In terms of special use cases, Guichelaar pointed to Cisco’s India call centers as an example. “We had to essentially enable 3,000 call center workers to work remotely,” she said.

This required two things. First, Cisco had to write code to enable this. Cisco is now sharing this code and made it available on DevNet.

Second, in partnership with India’s National Association of Software and Service Companies (NASSCOM) and its 1,000 software-company members, Cisco and friends asked the Indian government to allow call center employees to work from home, which previously was prohibited. “It’s a regulation in India,” Guichelaar said, adding that changing the law would normally take years to do. “But somehow by joining forces with 1,000 companies out there, with partners in India, as an industry we came together and achieved it in days. In these crisis situations it’s incredible what you can do in days, which normally would take years.”

Staying Secure

When it comes to securing a variety of users, vendors, and contractors, often working from their personal devices and accessing cloud applications not on the corporate network, Gene Hall, Cisco SVP of security marketing, has some specific recommendations.

“To make sure log-in identities and credentials are protected, we recommend multi-factor authentication like Duo Security,” he said. “To allow users to securely access corporate resources on their own devices, we recommend a VPN like Cisco AnyConnect.
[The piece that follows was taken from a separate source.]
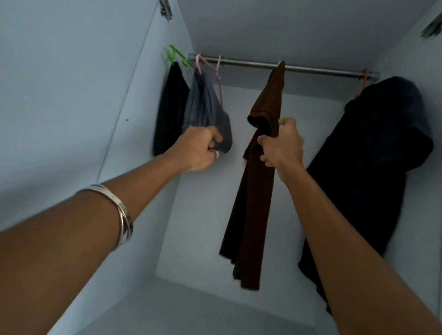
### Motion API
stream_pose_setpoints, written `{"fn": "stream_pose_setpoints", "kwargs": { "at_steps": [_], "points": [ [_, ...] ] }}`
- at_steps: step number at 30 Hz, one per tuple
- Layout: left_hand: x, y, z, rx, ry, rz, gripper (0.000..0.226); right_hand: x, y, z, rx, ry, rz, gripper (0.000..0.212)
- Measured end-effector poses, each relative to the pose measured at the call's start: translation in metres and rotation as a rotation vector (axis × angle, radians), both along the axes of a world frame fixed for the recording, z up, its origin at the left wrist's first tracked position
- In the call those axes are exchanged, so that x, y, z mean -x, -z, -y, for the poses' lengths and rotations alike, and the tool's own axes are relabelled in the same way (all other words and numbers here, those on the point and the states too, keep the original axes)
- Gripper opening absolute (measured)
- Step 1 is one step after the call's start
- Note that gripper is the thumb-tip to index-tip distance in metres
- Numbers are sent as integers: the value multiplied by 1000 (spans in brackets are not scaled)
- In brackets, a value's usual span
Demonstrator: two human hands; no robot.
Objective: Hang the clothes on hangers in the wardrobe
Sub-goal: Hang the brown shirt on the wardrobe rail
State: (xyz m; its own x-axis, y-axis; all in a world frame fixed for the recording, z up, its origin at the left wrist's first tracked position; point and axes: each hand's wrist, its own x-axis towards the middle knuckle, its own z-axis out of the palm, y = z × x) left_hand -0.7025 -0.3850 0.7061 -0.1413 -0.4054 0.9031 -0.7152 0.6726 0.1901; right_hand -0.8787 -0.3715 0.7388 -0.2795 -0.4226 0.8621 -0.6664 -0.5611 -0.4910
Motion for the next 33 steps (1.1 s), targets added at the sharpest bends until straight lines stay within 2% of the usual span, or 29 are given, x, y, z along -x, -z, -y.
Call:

And for users to securely access internet and cloud resources both on and off the corporate network, we recommend DNS security like Cisco Umbrella. All have free offerings to support our customers through this difficult time.”

Earlier this week Cisco CEO Chuck Robbins said his company will commit $225 million to support local and global COVID-19 response efforts. This includes $8 million in cash, $210 million in products, and up to $5 million in grants and funds matching Cisco employees’ donations to nonprofits.